- Use well defined and consistent names for tables and columns (i.e. School, StudentCourse, CourseID ...).
- Use singular for table names (i.e. use StudentCourse instead of StudentCourses). Table represents a collection of entities, there is no need for plural names.
- Don’t use spaces for table names. Otherwise you will have to use ‘{‘, ‘[‘, ‘“’ etc. characters to define tables (i.e. for accesing table Student Course you'll write “Student Course”. StudentCourse is much better).
- Don’t use unnecessary prefixes or suffixes for table names (i.e. use School instead of TblSchool, SchoolTable etc.).
- Keep passwords as encrypted for security. Decrypt them in application when required.
- Use integer id fields for all tables. If id is not required for the time being, it may be required in the future (for association tables, indexing ...).
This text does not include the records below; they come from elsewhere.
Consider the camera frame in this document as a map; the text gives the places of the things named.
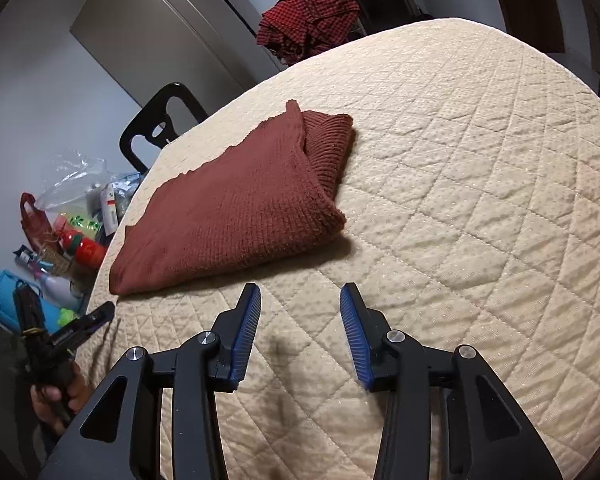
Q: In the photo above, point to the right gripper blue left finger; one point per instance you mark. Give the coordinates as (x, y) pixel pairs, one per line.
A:
(116, 434)

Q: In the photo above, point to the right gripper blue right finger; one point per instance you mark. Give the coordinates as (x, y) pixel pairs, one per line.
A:
(485, 433)

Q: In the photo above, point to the rust red knit sweater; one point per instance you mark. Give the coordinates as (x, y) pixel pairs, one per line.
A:
(271, 196)

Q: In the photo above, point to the person left hand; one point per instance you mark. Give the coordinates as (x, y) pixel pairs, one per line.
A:
(46, 399)

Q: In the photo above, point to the green frog container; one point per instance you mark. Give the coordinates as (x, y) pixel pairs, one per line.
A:
(66, 316)

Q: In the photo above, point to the white spray bottle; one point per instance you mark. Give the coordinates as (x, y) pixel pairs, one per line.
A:
(55, 288)

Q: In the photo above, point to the blue thermos jug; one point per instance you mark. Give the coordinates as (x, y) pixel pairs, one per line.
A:
(8, 313)

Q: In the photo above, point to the red reindeer thermos bottle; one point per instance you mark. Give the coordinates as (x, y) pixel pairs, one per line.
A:
(82, 249)

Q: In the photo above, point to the red gift bag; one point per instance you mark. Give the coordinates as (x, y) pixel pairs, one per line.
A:
(36, 227)

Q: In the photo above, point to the pink green snack packet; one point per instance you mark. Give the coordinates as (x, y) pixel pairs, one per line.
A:
(86, 225)

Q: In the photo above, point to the white medicine box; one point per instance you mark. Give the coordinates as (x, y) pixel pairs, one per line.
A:
(108, 208)

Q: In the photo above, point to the clear plastic bag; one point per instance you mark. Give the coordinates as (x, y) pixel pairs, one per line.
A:
(72, 181)

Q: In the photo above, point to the beige quilted table cover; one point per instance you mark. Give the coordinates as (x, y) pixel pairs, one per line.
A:
(472, 199)

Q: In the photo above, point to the black chair behind table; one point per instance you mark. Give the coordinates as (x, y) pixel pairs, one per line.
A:
(155, 125)

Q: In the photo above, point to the grey refrigerator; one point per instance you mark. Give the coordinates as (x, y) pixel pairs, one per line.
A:
(209, 46)

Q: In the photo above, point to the red black checkered cloth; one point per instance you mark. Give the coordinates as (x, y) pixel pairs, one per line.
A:
(294, 30)
- Choose columns with the integer data type (or its variants) for indexing. varchar column indexing will cause performance problems.
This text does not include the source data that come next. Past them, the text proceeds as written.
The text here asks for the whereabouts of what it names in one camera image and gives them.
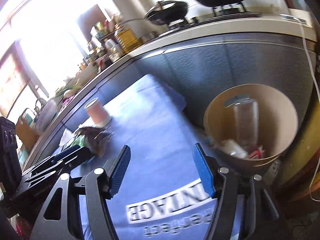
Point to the yellow cooking oil bottle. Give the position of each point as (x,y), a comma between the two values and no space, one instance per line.
(127,39)

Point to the gas stove top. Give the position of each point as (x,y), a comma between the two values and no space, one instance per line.
(227,12)

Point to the white patterned basin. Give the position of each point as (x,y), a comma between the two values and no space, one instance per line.
(47,113)

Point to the white plastic jug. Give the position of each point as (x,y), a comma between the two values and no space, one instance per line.
(114,50)

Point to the beige snack bag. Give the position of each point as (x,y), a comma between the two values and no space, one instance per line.
(95,138)

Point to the blue printed tablecloth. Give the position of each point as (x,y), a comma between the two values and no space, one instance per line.
(161,196)

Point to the round beige trash bin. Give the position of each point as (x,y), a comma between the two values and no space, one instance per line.
(278,125)

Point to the dark red snack wrapper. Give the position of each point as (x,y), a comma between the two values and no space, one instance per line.
(258,153)

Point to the black wok with spatula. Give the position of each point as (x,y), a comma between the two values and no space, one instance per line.
(164,13)

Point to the white tissue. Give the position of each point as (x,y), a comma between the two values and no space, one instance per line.
(67,138)

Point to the phone on counter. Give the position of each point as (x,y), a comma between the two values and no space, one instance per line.
(293,18)

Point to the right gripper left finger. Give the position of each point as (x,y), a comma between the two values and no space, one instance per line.
(59,217)

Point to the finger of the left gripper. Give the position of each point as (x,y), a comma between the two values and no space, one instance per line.
(66,152)

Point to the clear plastic bottle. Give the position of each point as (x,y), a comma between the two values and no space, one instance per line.
(244,128)

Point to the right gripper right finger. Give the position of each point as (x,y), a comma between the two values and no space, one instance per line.
(261,218)

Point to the pink paper cup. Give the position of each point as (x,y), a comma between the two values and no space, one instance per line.
(98,114)

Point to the wooden cutting board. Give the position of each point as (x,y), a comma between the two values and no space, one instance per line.
(27,135)

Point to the chrome sink faucet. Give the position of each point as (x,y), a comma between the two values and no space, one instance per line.
(39,105)
- Use bit fields for boolean values. Using integer or varchar is unnecessarily storage consuming. Also start those column names with “Is”.
- Provide authentication for database access. Don’t give admin role to each user.
- Avoid “select *” queries until it is really needed. Use "select [required_columns_list]" for better performance.
- Use an ORM (object relational mapping) framework (i.e. hibernate, iBatis ...) if application code is big enough. Performance issues of ORM frameworks can be handled by detailed configuration parameters.
- Partition big and unused/rarely used tables/table parts to different physical storages for better query performance.